--- Task details ---
Where in the data below does the word "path" appear? Copy each line that holds it.

--- Recorded data ---
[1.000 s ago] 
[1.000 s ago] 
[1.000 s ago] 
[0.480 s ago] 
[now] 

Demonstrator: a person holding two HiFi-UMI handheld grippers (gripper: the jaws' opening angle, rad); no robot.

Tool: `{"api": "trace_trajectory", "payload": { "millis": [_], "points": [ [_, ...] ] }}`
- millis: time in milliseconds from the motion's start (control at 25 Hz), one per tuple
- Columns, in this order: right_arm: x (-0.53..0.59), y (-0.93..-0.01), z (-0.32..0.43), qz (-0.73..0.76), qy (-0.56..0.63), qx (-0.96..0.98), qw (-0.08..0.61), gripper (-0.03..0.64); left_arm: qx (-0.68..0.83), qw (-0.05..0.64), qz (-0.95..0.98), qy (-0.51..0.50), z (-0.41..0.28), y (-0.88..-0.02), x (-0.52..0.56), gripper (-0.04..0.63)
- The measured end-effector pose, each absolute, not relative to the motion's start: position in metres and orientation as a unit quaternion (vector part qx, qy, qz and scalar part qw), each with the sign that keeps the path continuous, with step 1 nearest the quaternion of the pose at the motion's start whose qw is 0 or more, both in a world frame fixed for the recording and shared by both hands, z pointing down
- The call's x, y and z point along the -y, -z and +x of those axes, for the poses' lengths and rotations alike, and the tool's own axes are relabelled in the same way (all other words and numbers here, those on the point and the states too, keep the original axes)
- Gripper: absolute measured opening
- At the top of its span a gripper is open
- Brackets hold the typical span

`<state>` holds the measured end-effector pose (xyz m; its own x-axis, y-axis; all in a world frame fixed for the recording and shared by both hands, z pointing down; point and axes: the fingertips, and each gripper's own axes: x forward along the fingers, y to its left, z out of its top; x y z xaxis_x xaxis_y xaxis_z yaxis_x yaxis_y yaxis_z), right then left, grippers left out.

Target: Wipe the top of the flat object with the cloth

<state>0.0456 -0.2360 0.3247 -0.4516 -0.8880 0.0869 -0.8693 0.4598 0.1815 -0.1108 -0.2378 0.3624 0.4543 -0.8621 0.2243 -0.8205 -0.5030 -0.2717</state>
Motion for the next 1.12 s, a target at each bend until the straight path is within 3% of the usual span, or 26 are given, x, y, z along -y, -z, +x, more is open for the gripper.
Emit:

--- Solution to this problem ---
- The measured end-effector pose, each absolute, not relative to the motion's start: position in metres and orientation as a unit quaternion (vector part qx, qy, qz and scalar part qw), each with the sign that keeps the path continuous, with step 1 nearest the quaternion of the pose at the motion's start whose qw is 0 or more, both in a world frame fixed for the recording and shared by both hands, z pointing down
Motion for the next 1.12 s, a target at each bend until the straight path is within 3% of the usual span, or 26 are given, x, y, z along -y, -z, +x, more is open for the gripper.

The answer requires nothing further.